--- DATA SEGMENT ---

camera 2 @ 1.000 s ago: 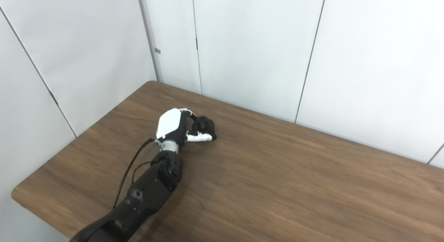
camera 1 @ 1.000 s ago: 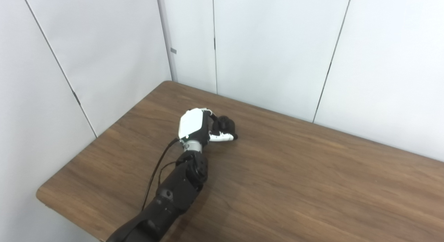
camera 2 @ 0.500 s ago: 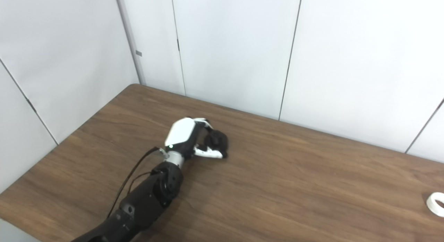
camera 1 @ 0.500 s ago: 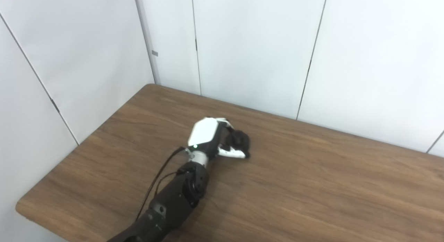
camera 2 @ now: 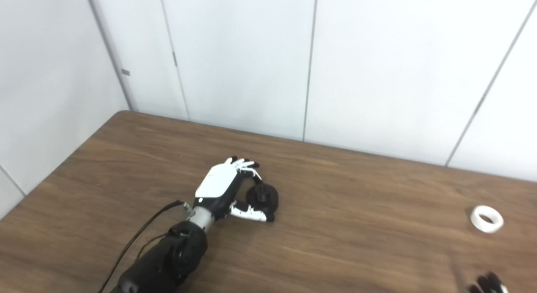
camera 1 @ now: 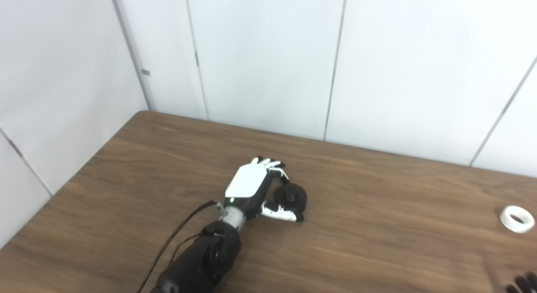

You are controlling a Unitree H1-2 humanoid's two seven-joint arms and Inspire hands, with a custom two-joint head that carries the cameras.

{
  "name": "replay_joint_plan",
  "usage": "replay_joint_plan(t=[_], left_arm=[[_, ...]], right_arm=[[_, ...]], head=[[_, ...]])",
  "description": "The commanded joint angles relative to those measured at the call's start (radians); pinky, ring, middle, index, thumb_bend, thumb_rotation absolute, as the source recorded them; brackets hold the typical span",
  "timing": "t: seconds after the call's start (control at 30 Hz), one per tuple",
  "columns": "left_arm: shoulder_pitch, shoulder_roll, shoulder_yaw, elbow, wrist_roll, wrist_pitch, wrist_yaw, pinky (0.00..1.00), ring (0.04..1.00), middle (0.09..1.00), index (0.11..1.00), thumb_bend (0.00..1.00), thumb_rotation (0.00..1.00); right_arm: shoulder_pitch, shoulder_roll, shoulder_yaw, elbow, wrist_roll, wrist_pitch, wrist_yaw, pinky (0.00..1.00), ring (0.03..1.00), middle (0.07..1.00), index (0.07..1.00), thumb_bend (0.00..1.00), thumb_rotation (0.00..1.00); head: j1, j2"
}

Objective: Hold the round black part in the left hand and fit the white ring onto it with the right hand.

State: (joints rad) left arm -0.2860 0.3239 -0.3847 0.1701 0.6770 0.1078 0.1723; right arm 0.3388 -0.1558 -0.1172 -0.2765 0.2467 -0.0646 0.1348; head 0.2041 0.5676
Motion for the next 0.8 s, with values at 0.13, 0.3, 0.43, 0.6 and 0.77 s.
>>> replay_joint_plan(t=[0.13, 0.3, 0.43, 0.6, 0.77], left_arm=[[0.019, -0.005, -0.049, -0.034, 0.028, -0.03, -0.101, 1.0, 0.955, 0.891, 0.479, 0.52, 0.05], [0.026, -0.009, -0.078, -0.056, 0.046, -0.052, -0.147, 1.0, 0.974, 0.902, 0.479, 0.52, 0.05], [0.033, -0.004, -0.099, -0.081, 0.068, -0.066, -0.17, 1.0, 0.977, 0.904, 0.48, 0.52, 0.05], [0.048, 0.007, -0.119, -0.114, 0.09, -0.094, -0.199, 1.0, 0.978, 0.904, 0.479, 0.52, 0.05], [0.065, 0.013, -0.131, -0.138, 0.1, -0.11, -0.221, 1.0, 0.977, 0.899, 0.48, 0.52, 0.05]], right_arm=[[0.034, 0.04, 0.039, -0.053, -0.036, 0.086, -0.039, 0.77, 0.879, 0.897, 0.871, 0.74, 0.77], [0.038, 0.048, 0.064, -0.074, -0.05, 0.085, -0.052, 0.76, 0.883, 0.901, 0.87, 0.75, 0.75], [0.037, 0.06, 0.08, -0.083, -0.057, 0.084, -0.073, 0.75, 0.874, 0.892, 0.855, 0.76, 0.73], [0.035, 0.076, 0.102, -0.102, -0.057, 0.091, -0.094, 0.77, 0.862, 0.886, 0.85, 0.76, 0.7], [0.037, 0.087, 0.13, -0.136, -0.067, 0.106, -0.123, 0.77, 0.864, 0.892, 0.863, 0.7, 0.68]], head=[[-0.056, 0.02], [-0.116, 0.039], [-0.16, 0.057], [-0.211, 0.078], [-0.238, 0.095]])
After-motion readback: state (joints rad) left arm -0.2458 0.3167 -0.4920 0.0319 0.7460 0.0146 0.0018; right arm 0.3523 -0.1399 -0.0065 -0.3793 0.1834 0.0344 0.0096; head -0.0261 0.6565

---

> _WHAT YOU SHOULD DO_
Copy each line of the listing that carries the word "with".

> _RESULT BELOW_
You are controlling a Unitree H1-2 humanoid's two seven-joint arms and Inspire hands, with a custom two-joint head that carries the cameras.
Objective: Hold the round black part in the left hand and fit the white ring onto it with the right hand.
Motion for the next 0.8 s, with values at 0.13, 0.3, 0.43, 0.6 and 0.77 s.

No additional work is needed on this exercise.